To begin with, I don’t doubt the timing of Indian lockdown. It was quite appropriate. But what was not initiated timely was the financial relief for those who are immediately affected by the lockdown.

The migrant workers started to walk back to their villages after waiting for almost 4-6 weeks when they felt total desperation. In fact, many took the task of returning back just to let themselves die in their hometown. For people who were exhausted of all their resources, there was nothing to choose by- death by COVID was nothing compared to death by starvation in a distant land.

Migrant Reverse Migration


Was this reverse migration preventable?

Was there a magic wand that could have prevented the exodus of desperation?

Yes. And quite an easy one. Very much within the reach of the government.
But something which was not used.

Before we know about this magic formula and why it was not used, let’s see what was the balm the government made us believe that it did indeed apply?

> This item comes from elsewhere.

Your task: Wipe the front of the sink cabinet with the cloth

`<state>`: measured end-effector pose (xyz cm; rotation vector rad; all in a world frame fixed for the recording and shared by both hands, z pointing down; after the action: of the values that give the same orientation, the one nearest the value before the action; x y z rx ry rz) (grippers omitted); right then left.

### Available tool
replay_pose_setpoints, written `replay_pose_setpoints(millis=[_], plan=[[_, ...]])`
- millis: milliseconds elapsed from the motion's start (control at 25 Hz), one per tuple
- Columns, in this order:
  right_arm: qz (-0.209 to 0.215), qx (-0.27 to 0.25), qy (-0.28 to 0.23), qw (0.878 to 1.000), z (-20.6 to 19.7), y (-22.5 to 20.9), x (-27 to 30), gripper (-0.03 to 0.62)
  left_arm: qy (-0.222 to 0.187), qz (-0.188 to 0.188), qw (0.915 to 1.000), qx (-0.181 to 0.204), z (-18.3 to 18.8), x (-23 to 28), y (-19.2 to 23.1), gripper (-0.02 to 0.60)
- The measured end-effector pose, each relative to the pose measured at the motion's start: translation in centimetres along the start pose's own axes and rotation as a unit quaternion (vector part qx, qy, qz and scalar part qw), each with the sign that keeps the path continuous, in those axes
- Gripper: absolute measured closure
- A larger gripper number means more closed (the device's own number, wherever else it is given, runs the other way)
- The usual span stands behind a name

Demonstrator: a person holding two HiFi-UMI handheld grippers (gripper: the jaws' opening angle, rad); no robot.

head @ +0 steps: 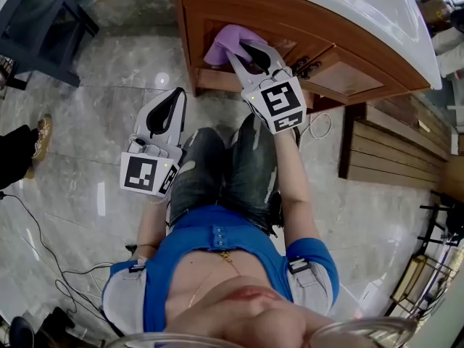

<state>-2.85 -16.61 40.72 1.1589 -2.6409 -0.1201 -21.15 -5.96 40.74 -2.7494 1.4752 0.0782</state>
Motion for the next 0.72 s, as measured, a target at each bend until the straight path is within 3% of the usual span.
replay_pose_setpoints(millis=[720], plan=[[-0.076, -0.001, 0.030, 0.997, -1.9, -4.3, -6.7, 0.539, 0.002, -0.041, 0.9989, -0.021, -0.8, 1.1, -1.8, 0.581]])
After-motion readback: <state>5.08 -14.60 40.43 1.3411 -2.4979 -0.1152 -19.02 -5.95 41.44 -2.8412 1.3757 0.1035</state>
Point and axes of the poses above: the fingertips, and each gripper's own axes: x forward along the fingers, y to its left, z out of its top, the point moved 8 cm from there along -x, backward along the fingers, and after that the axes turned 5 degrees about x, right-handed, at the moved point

In April-May 2020, Indian Finance minister, Nirmala Sitaraman announced a series of finance package, ostensibly as a relief for COVID pandemic induced economic slowdown.

The following was the list of measures announced in the early weeks of May 2020.

1. Privatization of coal blocks allocation
2. Indigenous manufacture of small arms for the military
3. Postponement of loan payment for industry
4. Private-public partnership for atomic and space industry

When the lockdown induced financial distress was staring at the Indian Public, the Finance minister was talking about coal block allocation, indigenous manufacturing of weapons for the army, and privatization of space and atomic industry.


Was something amiss?

Yes. There is something was grossly out of place- Sitaraman’s approach was reflective of the contemporary orthodoxy of economic thought in the echelon of finance ministry- mostly manned by people who have studied in economic schools in the United States. This include IAS officers who take sabbatical to study public administration in US Universities. Most of them are indoctrinated by an influential group of economists widely known as the “Chicago school”.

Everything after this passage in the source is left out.